Perşembe, Kasım 09, 2006

YAZ BİTTİ

yazın bittiği her yerde söylenir

söylenmeyen şeyler kalır geriye

ve sonra hiç bir şey olmamış gibi

ağır, usul bir hazırlık başlar

uykuya benzer yeni bir mevsime

orda burda,ev içlerinde,kır kahvelerinde,deniz kenarlarında

incelen yazın akşam esintilerinde

zaman usulca sıyrılır aramızdan

ta içimizde duyarız gelecek günlerin geçmişini

başka ne gelir elimizden

büyük bir uzaklığa gülümseyerek

geçiştiririz

ıskaladığımız şeyleri

yatıştırıcı rüzgarlar

dışavurur içimizdeki lodosu, poyrazı, günbatımlarını

saklar bizi

gözlerimizdeki hüzne 'dinginlik' adını verir

'seni iyi gördüm' diyenler

biz de iyi hissederiz kendimizi

elimizden başka ne gelir ki?

köşe başları, akşamüstleri,kokular

tozar gider zamanın boşluğunda

karışır anların kuytu belleğine

belki sonraları bir gün

hatırlanır aynı kederle

yazın bittiği her yerde söylenir

söyleyenler inanır bir şeylerin sahiden bittiğine

yaz biter

eskir geceler,serin,hüzünlü

yeni mevsime hazırlık: ömrün teyel yerleri

bir yanı telaş,bir yanı ürperten yaz sonu ikindileri

çıkarır sizi dalgın derinliğinizden

yaşadığınızı duyarsınız teninizde

bir zamanlar okumuş olduğunuz kitapları özlersiniz

sıcak odaları, beyaz, temiz yastıkları

ahşap panjurları

yaz bitti

bitmeyen şeyler kaldı geride

yaz bitti

yaz bitti

yüksek sesle söylüyorum bunu kendime

her yerde söylendiği gibi

yaz bitti

yaz bitti

hiç bir şey hiç bir şey

hiç bir şey

yalnızca üşüyorum şimdi

murathan mungan
murathan mungan





yazdan bir mucize bekledik durduk, ne acı. istanbul'un 6 ayının kış olduğunu unutmaya çalıştık. yüzümüzde parıldayan parıltılara tutuna tutuna kaybettik kendimizi "lazy, hazy, crazy" yaz günlerinde. gözlerimizi kapattığımızda dünya bir stan brakhage filmi oluyordu göz kapaklarımıza yansıtılan. renkler perde perde sönmüş, güz bitmiş kışa dönmüş; gözlerimiz hala kapalı.

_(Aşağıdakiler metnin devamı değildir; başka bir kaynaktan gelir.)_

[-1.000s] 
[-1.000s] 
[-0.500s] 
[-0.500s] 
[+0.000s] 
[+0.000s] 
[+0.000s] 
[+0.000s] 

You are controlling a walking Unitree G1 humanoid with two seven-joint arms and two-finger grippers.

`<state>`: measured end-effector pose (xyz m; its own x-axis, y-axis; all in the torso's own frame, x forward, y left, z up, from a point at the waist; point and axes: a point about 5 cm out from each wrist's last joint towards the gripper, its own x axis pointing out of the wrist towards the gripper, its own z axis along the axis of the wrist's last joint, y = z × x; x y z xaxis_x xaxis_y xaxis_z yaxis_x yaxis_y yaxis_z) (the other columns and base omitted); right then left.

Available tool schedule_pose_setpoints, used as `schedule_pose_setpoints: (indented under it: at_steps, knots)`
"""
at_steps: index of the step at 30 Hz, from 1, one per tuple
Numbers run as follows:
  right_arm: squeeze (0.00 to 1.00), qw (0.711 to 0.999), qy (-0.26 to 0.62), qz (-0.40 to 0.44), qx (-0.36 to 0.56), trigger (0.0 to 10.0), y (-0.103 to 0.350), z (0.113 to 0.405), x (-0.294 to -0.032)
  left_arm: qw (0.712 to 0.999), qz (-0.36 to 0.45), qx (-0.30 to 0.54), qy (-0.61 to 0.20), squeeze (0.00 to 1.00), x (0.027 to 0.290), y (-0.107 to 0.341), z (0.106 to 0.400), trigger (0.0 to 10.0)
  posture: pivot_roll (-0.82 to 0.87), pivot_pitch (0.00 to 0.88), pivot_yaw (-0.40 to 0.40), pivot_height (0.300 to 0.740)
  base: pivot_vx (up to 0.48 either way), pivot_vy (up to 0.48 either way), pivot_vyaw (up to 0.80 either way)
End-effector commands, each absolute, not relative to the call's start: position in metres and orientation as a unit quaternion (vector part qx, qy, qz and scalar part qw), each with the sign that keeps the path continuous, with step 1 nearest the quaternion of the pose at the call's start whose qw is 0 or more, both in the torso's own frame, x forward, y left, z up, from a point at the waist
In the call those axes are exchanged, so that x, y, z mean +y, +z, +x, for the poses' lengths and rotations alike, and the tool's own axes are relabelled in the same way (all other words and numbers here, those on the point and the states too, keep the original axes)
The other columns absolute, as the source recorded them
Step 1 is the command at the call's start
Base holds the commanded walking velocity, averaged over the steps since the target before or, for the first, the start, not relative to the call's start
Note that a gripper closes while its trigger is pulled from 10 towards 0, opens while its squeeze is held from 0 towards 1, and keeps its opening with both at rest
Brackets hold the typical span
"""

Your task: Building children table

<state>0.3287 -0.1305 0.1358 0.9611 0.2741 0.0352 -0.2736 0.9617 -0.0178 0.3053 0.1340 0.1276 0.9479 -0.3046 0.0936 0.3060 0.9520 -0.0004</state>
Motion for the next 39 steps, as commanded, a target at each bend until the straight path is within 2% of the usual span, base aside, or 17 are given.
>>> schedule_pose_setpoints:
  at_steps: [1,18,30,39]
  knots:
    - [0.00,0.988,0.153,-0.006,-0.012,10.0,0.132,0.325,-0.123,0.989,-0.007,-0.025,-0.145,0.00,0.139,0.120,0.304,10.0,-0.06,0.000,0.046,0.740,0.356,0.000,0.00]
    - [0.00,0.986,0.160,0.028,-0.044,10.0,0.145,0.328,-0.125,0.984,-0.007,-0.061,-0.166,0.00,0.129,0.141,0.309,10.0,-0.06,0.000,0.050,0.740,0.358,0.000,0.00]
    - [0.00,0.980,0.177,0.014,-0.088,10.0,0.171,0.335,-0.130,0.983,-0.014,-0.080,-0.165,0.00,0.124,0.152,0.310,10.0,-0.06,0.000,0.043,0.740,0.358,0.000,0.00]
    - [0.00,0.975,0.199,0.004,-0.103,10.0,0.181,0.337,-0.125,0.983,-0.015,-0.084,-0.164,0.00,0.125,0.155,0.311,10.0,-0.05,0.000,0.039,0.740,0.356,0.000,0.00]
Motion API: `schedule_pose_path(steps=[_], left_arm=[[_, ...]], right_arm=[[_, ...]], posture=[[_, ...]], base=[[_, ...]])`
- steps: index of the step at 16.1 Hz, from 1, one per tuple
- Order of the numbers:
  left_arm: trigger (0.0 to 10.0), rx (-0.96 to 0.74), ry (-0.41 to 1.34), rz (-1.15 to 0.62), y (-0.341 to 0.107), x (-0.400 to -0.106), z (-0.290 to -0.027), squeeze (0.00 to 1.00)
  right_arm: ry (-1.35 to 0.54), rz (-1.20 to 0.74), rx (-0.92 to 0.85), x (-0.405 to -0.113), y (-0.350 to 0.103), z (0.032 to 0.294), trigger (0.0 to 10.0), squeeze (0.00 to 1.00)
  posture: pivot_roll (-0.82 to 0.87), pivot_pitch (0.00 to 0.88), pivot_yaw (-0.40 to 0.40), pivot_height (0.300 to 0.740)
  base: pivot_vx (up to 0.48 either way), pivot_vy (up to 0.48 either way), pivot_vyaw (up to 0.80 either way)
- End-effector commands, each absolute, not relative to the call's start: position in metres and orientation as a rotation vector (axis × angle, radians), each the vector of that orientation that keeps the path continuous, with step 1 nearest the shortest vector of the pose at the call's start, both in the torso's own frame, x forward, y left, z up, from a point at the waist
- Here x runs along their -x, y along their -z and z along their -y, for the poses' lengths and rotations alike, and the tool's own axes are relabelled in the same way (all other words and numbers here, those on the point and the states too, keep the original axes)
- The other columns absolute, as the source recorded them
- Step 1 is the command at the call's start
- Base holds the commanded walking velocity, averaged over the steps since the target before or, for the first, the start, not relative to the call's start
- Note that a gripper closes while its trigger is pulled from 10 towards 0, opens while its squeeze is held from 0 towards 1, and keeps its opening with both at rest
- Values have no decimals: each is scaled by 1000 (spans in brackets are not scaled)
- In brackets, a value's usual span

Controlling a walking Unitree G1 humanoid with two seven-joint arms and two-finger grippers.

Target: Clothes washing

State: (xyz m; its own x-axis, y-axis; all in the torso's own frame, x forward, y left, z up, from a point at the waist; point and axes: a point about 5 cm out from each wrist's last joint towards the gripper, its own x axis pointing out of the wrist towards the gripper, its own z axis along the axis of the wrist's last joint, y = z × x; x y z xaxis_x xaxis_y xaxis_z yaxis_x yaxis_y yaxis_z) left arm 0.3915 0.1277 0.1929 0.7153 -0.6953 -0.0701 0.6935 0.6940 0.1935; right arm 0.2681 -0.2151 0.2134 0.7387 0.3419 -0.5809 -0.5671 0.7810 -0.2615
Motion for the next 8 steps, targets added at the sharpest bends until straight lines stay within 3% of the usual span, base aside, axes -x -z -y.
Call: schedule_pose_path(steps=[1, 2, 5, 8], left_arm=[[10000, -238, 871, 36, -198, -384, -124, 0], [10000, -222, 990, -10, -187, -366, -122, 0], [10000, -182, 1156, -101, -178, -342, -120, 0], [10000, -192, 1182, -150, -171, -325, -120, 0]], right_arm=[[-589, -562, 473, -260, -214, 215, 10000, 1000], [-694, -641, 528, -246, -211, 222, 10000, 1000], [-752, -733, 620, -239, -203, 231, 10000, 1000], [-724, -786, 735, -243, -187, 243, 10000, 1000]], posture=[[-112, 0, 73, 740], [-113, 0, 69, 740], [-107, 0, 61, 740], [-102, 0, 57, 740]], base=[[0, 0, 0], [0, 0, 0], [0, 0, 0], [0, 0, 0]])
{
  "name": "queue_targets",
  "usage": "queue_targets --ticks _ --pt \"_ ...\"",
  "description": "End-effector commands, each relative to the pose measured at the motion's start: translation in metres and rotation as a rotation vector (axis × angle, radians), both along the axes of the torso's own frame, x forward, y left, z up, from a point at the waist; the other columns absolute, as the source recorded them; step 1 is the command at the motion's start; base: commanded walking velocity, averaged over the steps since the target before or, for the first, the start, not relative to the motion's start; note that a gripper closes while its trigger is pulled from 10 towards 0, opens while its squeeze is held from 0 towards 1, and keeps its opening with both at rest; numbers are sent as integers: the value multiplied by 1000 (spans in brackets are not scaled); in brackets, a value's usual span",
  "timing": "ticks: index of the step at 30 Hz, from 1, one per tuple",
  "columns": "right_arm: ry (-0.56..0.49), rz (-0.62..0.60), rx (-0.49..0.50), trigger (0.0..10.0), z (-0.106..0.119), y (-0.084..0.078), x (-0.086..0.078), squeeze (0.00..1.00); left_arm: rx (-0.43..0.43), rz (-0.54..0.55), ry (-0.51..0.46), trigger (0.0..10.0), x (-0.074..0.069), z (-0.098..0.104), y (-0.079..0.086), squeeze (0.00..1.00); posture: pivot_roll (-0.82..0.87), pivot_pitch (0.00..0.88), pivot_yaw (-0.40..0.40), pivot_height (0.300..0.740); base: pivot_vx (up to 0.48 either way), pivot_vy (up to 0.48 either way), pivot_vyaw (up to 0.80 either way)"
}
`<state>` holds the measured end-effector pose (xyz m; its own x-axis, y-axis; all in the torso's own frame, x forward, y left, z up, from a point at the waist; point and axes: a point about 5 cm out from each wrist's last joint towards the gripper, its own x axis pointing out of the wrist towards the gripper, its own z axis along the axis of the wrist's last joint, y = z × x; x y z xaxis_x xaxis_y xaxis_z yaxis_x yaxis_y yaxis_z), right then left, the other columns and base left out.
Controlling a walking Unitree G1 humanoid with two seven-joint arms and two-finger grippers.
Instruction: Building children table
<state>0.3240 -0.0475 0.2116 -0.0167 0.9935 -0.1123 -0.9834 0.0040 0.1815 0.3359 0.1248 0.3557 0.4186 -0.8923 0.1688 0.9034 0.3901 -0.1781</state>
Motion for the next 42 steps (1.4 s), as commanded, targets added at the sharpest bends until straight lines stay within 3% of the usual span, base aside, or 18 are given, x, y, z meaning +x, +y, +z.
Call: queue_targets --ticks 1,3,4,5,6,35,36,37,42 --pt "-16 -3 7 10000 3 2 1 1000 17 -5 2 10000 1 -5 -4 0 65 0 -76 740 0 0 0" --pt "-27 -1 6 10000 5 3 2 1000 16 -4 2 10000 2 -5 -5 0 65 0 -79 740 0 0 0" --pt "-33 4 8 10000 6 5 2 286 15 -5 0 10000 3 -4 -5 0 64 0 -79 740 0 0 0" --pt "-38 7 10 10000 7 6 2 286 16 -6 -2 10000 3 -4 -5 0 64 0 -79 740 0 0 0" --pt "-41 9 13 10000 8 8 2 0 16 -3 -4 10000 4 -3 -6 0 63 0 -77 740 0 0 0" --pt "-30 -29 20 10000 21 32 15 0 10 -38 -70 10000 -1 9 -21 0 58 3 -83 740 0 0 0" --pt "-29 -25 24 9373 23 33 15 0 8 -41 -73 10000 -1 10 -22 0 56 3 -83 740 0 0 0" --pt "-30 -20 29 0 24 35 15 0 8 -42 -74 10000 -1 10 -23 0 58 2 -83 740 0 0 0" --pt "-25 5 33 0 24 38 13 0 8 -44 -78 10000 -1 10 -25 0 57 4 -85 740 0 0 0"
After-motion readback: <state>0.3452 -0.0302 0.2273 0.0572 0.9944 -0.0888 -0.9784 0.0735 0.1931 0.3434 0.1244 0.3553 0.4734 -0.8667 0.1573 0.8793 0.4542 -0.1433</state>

şimdi günler kısalıyor. sanki ömrümden çalıyor bu mevsim. şimdi pencereler kapalı, camlar ıslak, ocakta tarçınlı-zencefilli-karanfilli-yeşil çay kaynıyor. yürürken yere yere bakıyorum, dünyanın üzerimdeki ağırlığından. sevgili ankara'da. istanbul bir kat daha üşüyor şimdi.

1 yorum:

tulip dedi ki...

bu yıl ben de istemedim hiç kışı..olmaması gereken bi mevsim gibi görüyorum..
belki yazın tadını çıkaramadığımdan bilmiyorum...
belki dinleniriz ama.. baharı daha çok özler ve daha güzel geçiririz :)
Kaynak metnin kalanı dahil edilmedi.